◆ **Task to complete**
Throughout the listing below, copy each line containing "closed".

◆ **Exercise data**
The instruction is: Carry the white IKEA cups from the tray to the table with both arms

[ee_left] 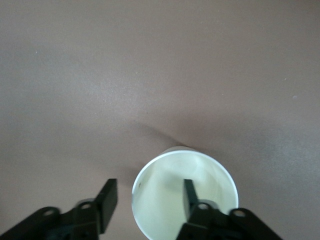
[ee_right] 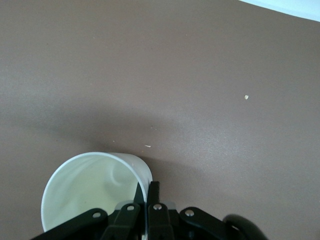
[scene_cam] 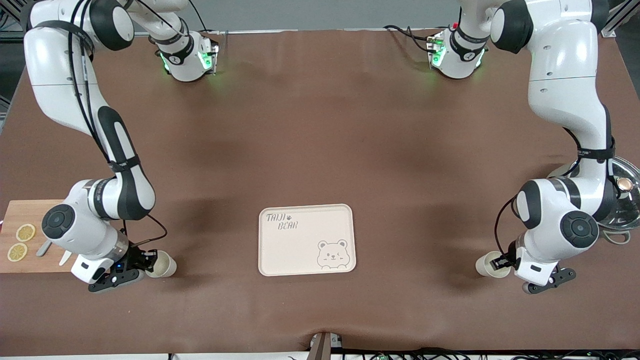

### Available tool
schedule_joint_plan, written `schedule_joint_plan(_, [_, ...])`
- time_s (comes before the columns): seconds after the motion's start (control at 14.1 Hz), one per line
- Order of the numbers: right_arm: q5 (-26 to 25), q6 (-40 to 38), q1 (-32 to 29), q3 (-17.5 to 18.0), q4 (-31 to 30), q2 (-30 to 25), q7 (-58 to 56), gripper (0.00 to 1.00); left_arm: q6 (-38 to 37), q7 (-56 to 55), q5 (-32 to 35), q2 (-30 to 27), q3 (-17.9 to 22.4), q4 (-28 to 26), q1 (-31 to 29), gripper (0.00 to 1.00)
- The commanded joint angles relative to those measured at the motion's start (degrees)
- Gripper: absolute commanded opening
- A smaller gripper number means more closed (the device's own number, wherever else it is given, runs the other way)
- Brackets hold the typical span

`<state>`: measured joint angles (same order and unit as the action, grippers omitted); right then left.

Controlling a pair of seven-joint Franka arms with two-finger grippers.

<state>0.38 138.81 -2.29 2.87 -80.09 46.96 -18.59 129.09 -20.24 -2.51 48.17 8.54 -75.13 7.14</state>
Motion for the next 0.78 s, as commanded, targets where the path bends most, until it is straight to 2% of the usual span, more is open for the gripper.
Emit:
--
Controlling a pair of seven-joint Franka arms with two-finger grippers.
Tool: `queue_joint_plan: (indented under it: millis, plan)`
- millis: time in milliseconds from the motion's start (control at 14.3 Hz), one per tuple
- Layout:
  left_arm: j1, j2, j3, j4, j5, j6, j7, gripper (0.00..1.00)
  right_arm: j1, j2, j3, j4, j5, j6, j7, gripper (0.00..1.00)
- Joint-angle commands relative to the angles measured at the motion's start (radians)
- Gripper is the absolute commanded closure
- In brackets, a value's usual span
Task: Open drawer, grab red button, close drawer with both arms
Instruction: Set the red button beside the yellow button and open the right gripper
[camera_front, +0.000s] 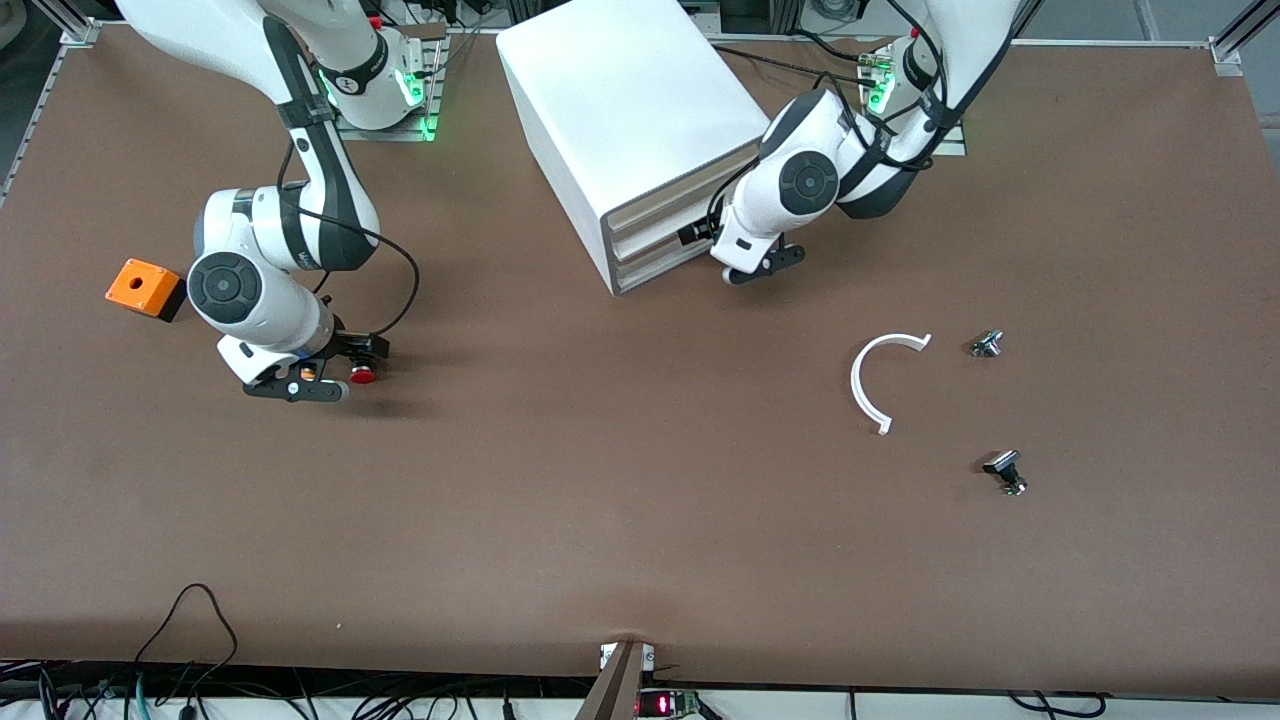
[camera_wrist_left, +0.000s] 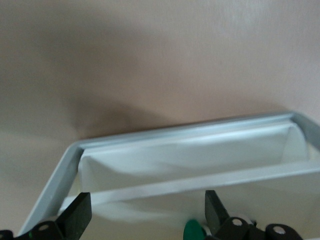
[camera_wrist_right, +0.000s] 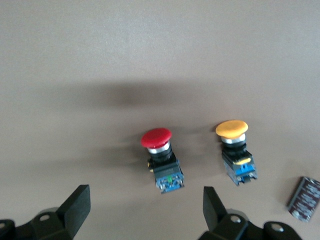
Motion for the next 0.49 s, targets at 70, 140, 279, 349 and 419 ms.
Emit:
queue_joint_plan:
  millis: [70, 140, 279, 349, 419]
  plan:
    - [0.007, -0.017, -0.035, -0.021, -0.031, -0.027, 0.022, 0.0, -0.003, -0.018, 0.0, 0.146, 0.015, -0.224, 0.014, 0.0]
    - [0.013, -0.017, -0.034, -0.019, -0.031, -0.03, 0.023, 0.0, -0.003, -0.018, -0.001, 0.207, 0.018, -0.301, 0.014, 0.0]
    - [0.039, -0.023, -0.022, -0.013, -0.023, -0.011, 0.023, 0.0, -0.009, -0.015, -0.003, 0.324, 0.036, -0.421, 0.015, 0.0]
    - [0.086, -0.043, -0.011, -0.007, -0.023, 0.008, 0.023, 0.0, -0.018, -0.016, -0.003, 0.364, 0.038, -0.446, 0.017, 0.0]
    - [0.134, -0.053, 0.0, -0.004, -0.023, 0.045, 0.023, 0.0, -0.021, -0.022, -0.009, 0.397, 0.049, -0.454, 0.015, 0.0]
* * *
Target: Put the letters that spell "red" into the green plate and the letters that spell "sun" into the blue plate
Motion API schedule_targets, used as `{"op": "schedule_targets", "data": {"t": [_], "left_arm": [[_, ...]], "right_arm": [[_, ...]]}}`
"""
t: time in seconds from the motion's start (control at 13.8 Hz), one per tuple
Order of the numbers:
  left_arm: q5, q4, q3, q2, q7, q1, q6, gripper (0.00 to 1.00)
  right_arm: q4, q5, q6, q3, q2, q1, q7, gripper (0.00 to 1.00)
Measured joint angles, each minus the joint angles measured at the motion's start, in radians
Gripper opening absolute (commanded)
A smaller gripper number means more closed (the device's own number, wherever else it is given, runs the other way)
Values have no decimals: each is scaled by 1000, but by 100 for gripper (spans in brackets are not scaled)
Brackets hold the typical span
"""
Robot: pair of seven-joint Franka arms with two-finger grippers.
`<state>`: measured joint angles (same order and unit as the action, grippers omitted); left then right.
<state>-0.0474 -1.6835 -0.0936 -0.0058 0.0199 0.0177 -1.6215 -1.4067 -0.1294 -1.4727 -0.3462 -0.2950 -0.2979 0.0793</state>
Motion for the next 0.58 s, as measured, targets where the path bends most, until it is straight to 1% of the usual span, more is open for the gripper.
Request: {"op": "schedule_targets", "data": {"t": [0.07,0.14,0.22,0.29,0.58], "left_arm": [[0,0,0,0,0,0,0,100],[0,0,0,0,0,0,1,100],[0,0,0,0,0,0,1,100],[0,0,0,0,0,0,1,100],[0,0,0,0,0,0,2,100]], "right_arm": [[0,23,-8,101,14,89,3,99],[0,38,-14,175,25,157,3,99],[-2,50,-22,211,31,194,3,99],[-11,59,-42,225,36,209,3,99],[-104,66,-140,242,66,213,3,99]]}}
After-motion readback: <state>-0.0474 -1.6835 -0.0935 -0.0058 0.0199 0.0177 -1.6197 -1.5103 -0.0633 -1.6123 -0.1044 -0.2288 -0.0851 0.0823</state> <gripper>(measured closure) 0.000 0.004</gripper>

◆ **Answer to the exercise**
- A smaller gripper number means more closed (the device's own number, wherever else it is given, runs the other way)
A smaller gripper number means more closed (the device's own number, wherever else it is given, runs the other way)

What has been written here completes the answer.